C’est là que j’ai fait connaissance avec les personnes psychotiques, et je vais essayer de vous raconter dans quelles circonstances. J’étais alors en pleine crise d’angoisse aiguë et de dépersonnalisation, c’est-à-dire que j’étais carrément désorientée, je sortais d’une hospitalisation en réanimation pour avoir avalé une grosse quantité de barbituriques, et je ne pesais que 38 kg, ne pouvant presque rien manger depuis 6 mois. Je venais d’entrer à la clinique depuis peu, et ayant une visite de ma mère, je descendais l’escalier vers le rez-de-chaussée pour la retrouver dans la salle d’attente.

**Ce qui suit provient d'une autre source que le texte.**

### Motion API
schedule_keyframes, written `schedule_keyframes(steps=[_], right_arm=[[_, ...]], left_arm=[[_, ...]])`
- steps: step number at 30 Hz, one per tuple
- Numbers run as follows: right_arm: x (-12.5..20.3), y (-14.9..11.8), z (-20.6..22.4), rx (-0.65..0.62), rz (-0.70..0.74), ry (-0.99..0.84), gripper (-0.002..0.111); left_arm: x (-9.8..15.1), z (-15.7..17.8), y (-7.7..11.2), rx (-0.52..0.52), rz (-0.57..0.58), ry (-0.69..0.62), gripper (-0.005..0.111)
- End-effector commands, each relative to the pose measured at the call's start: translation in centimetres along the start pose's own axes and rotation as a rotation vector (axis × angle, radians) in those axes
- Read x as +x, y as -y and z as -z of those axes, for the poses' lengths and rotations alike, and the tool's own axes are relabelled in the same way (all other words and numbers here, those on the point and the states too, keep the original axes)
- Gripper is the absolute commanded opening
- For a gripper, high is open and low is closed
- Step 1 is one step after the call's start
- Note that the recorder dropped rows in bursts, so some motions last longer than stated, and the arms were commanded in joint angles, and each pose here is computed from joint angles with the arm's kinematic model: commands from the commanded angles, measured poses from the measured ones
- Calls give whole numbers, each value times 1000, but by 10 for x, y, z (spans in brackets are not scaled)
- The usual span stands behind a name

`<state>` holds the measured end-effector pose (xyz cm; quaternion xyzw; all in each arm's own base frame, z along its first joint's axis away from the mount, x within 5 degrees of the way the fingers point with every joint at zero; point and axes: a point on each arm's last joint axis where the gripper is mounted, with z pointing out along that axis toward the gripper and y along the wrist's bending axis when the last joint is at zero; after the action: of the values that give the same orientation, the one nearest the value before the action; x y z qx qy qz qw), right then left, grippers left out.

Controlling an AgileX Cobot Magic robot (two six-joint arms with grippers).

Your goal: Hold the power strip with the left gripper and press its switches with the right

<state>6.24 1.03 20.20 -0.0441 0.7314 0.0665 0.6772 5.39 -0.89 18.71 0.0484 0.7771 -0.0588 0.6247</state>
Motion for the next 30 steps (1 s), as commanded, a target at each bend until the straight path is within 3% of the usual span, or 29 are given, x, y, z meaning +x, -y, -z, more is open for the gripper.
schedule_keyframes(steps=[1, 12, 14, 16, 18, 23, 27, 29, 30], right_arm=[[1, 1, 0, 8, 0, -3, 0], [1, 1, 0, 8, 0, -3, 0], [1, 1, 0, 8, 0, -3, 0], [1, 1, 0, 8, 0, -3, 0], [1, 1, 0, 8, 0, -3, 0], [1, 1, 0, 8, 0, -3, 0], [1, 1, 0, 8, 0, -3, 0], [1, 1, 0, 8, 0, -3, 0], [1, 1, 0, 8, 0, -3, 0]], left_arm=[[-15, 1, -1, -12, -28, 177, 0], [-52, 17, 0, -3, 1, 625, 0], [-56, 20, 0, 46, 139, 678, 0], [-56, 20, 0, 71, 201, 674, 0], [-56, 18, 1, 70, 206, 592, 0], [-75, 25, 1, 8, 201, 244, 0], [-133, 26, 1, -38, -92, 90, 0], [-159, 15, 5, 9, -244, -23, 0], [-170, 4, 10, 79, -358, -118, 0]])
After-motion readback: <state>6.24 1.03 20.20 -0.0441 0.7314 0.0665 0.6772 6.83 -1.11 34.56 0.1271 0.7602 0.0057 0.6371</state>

Sur un des paliers se tenait, immobile et comme pétrifié, un psychiatre de la clinique, et en face de lui une jeune fille dans un état d’agitation extrême, qui hurlait incroyablement fort des phrases tout à fait incompréhensibles et des injures à l’intention du psy. Je suis passée devant eux à ce moment là, et elle m’a envoyé un grand coup de pied dans le dos qui m’a fait valser dans l’escalier. Evidemment, ce jour-là, dans l’état où j’étais, j’ai eu mal, j’ai eu peur et j’ai pleuré, et je ne comprenais pas du tout ce qu’elle avait, cette fille, ni pourquoi ce qu’elle disait était si étrange, ni pourquoi elle hurlait comme ça. Voilà mon premier contact, un peu rude, avec la psychose.
Ensuite pendant mon séjour à la clinique, je me suis fait des amis parmi les personnes psychotiques. Parfois c’était très dur quand ils déliraient, je perdais le contact avec eux, puis le contact revenait doucement. Souvent j’écoutais longuement leur délire, essayant d’en découvrir le sens. Grâce à ma curiosité, j’avais transformé la terreur du début en désir de comprendre ces maladies. J’étais aussi intriguée par les différences entre mes problèmes et les leurs (déjà !). Je suis restée plus d’un an là-bas, j’ai donc eu le temps d’observer et de vivre beaucoup de choses. Malgré nos différences, nous étions tous dans la même galère, solidaires. Il y avait une vraie compassion et une vraie entraide entre nous quand l’un ou l’autre allait mal. Je ne peux rien oublier de cette période-là.
Je suis consciente qu’il y a encore beaucoup à faire pour faire connaître les différentes maladies psychiatriques et leurs traitements. Voilà pourquoi je ne demande pas mieux que d’essayer de contribuer, par mon expérience vécue, aux forums consacrés à ces maladies. Merci encore de m’encourager. Ecrire me fait du bien, cela me donne l’occasion de mettre en forme des idées qui étaient encore hier complètement floues.